Cliff Owen, Associated Press
BOSTON — Mitt Romney has a not-so-secret weapon against Newt Gingrich.
The former Massachusetts governor has built a mammoth political machine unrivaled in the GOP field, a campaign that's well entrenched in the four states to vote in January — Iowa, New Hampshire, South Carolina and Florida — and touches dozens of other states that his opponents have largely ignored.
At its national headquarters, Romney's team is executing a strategy that takes advantage of new party rules that award convention delegates in a different way. And supporters from Alabama to Alaska say they're prepared for an extended primary battle that could go well into the summer.
"This will probably take longer than a week or two to sort out," Romney said in Arizona this week. "My expectation is that it's going to be a campaign that is going to go on for a while."

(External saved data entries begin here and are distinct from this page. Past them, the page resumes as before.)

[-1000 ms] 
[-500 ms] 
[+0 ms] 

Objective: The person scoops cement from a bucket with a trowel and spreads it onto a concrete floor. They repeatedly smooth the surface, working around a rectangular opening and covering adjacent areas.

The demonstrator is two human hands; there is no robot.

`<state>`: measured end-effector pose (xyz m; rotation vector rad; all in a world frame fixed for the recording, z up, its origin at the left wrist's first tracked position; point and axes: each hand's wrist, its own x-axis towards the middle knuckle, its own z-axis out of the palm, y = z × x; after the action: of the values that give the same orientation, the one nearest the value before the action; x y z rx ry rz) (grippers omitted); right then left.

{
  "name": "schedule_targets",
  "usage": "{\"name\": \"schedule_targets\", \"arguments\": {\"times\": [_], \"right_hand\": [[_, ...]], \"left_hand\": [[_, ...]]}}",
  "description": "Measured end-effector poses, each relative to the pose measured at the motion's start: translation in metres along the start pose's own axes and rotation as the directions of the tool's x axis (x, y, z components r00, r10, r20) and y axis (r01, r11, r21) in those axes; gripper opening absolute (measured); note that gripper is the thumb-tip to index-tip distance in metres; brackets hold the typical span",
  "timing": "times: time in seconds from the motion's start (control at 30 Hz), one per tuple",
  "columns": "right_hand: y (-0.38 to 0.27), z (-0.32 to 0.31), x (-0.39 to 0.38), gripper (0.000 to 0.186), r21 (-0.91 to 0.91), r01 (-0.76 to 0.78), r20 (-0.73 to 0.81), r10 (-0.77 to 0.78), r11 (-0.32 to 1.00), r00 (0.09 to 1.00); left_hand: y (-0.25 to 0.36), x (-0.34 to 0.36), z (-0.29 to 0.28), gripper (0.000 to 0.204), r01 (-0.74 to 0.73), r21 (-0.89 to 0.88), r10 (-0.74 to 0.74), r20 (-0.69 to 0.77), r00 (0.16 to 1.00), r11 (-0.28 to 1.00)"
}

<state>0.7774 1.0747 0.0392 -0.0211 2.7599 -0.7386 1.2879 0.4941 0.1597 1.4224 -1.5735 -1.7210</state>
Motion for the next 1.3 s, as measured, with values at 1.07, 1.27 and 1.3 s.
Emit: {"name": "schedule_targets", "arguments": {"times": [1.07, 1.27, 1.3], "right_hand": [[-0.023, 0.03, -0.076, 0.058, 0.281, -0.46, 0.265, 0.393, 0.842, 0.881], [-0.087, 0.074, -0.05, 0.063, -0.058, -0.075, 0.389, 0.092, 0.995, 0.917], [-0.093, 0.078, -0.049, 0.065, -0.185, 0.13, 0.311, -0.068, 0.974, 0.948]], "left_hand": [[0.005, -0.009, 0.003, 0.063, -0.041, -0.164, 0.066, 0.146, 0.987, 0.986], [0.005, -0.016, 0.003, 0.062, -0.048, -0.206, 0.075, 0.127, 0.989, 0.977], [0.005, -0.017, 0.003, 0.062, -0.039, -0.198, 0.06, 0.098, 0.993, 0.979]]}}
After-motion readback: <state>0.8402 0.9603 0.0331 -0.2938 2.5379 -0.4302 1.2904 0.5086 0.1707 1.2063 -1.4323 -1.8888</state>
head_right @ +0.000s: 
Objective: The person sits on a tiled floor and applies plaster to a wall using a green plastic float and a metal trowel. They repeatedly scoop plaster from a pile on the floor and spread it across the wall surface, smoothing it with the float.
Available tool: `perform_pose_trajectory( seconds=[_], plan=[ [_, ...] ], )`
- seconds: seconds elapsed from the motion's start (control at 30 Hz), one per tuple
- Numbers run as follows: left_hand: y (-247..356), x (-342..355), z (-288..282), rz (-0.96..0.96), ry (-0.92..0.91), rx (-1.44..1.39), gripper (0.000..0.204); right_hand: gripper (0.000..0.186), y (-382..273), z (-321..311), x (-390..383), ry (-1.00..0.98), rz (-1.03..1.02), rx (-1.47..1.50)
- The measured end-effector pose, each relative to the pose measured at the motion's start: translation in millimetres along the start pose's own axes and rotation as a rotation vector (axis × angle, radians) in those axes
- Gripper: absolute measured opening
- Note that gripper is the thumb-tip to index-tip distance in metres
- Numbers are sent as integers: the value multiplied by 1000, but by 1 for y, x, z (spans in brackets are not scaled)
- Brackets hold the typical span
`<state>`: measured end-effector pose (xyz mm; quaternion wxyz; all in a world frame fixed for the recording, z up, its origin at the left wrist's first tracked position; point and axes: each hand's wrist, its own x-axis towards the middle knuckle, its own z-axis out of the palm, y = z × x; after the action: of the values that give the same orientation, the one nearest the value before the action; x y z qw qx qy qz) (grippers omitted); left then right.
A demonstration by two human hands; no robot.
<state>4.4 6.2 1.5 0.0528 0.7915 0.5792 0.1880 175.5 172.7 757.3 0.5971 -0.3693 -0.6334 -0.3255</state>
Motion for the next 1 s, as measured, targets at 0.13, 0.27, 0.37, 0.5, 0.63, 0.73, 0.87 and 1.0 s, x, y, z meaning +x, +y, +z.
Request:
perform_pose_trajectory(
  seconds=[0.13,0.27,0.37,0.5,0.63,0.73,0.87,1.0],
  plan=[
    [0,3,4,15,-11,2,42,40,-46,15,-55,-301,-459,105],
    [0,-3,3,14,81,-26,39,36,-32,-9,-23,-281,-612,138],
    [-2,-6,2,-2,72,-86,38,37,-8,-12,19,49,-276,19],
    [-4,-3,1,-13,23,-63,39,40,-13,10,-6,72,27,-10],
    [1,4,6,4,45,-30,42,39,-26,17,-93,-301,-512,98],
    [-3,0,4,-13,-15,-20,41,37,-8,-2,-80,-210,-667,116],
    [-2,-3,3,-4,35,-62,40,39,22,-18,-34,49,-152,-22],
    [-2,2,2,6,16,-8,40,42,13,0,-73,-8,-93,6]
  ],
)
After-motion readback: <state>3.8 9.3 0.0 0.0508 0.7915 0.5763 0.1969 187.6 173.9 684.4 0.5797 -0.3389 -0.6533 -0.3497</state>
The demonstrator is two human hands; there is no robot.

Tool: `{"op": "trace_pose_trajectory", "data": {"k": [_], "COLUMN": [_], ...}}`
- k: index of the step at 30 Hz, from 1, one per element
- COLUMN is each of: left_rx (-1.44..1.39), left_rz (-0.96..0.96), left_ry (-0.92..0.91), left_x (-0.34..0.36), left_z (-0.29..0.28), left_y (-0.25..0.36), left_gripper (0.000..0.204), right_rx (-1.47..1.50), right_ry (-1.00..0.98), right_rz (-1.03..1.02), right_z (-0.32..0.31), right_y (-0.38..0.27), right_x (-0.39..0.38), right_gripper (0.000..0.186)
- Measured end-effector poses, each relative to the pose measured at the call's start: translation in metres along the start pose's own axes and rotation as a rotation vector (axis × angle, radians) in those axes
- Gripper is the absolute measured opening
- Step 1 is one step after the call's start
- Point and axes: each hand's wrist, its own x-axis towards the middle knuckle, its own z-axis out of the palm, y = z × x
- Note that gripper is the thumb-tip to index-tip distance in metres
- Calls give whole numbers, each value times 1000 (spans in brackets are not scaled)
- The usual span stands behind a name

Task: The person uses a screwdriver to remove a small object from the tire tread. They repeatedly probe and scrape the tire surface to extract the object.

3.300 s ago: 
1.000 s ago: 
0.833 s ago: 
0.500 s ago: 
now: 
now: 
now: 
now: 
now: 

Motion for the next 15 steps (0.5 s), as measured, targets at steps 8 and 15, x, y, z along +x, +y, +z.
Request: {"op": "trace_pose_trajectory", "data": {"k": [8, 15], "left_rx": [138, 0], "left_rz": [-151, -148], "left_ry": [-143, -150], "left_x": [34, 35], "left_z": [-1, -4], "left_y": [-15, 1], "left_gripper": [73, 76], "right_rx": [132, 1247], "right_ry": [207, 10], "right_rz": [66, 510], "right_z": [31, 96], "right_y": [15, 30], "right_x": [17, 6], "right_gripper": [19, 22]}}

Indeed, new proportional voting rules give candidates a chance to claim partial victories in states that previously featured a winner-take-all system. Top officials inside the Romney administration and the Republican National Committee argue that the new system encourages a long march to victory, similar to the Democratic battle between Barack Obama and Hillary Clinton in 2008.
It's a path that played well for Obama's nationwide network four years ago. And it's one that Romney hopes to emulate in the coming months, regardless of how things turn out in Iowa or New Hampshire.
"We're running for president of the United States, not president of the early states," Romney political director Rich Beeson said. "We're focused on the early states just like every other campaign, but we are also focused on the long term. We're looking at primaries in June."
Romney's campaign has already collected more than 1,300 endorsements from Republican activists and current and former elected officials across 44 states and Puerto Rico. Gingrich has collected fewer than two dozen endorsements in six states.
The organizational dominance offers Romney an army of high-profile supporters who are sharing political networks of their own. Romney has already has won over eight U.S. senators, 45 House members and three governors. In many cases the officials have been at it for months, raising money, spreading Romney's message and crafting state-specific strategies. They have been working in small towns and capitals alike in often-overlooked states like Vermont and Tennessee — even in Gingrich's home state of Georgia.
In some cases, people like former Sen. Jim Talent of Missouri have been working on Romney's behalf, officially or unofficially, for more than four years.
"He had a solid core of support going in," Talent said. "Running for president is really running a campaign in a number of different states at once. Romney's organization started off very early in a number of states."
Beeson said the strategy is built to be competitive regardless of which Republican rival emerges as Romney's strongest competitor. In recent weeks it's become Gingrich. The former House speaker has so far won the endorsement of 14 elected officials in those states, according to a list provided by his campaign this week, while Romney has won the support of nearly 125 current and former GOP officials.
"Newt has no campaign," said Charlie Black, a longtime Republican strategist and lobbyist who worked with Sen. John McCain's presidential campaign four years ago. "No staff, no infrastructure, no fundraising mechanism."
Gingrich has hired aides in recent weeks in Iowa, New Hampshire and South Carolina. But Black argues that it's too late for him to assemble the type of operation needed to win primary after primary.
"You can't go all the way through this process without having a mechanism under you," he said.